Her answers led them to property developer John Glen, who Coats then contacted and threatened by showing him Lynda's thumb.
Mr Glen informed the police and that gave them the vital lead in the investigation into Lynda's disappearance.
The two men recruited to 'babysit' Lynda between torture sessions, 47 year-old Paul Smith and David Parker, 38, were originally charged with murder but pleaded guilty to a reduced charge of assault and holding the businesswoman against her will. 
They told detectives what had happened inside the flat. When forensic officers examined the property, it was clear that an extensive clean-up operation had taken place which included ripping up and replacing floorboards.
However, crucially, the killers had failed to notice a small spot of Lynda's blood beside the bath. It was the only trace of her found in the flat.

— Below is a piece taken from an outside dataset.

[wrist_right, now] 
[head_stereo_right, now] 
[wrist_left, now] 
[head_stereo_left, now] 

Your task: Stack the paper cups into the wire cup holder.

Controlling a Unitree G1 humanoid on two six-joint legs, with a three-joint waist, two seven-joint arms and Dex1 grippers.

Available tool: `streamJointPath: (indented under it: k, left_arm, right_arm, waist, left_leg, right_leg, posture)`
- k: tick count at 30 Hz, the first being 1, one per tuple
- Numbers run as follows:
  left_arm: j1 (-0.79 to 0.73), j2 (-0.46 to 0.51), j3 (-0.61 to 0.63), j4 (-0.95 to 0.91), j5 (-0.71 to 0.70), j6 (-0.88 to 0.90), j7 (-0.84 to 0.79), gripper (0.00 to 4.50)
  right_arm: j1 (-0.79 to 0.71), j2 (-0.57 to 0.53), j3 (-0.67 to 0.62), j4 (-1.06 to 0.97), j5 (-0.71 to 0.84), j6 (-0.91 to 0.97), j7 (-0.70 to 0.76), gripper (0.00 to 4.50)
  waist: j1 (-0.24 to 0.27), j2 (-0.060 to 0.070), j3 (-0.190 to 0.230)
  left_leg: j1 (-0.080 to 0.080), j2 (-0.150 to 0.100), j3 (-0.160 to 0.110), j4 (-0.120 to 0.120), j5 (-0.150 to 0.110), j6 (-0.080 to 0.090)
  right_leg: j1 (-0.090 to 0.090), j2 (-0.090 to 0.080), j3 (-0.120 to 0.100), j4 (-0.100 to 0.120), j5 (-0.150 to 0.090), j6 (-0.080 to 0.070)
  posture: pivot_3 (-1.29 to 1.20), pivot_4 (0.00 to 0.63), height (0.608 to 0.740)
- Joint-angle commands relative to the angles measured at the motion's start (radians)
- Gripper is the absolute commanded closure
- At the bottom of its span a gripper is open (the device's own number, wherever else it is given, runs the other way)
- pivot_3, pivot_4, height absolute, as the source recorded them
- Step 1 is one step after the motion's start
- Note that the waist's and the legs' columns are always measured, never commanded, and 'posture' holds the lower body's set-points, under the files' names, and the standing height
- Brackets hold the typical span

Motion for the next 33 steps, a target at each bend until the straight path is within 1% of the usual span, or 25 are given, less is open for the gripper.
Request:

Coats' fingerprint was also found on the bathroom door.
Mobile phone records also tracked their journey to Tignabruich.
Parker and Smith were sentenced to 11 years and three months, and 11 years respectively.
Coats was well-known to Police before the investigation into Ms Spence's murder. In September 2010, he was convicted of an air-rage attack in which he punched a fellow passenger and kicked a crew member on an Easyjet flight from Glasgow.
In 1999, he was fined after being convicted of beating up his ex-wife. A year later, the Rangers fan was given a suspended prison sentence after beating up a Celtic fan in a London pub. 
In 2008, he was given two years probation for assaulting his ex-wife's sister and beating up an elderly man who had stopped to intervene.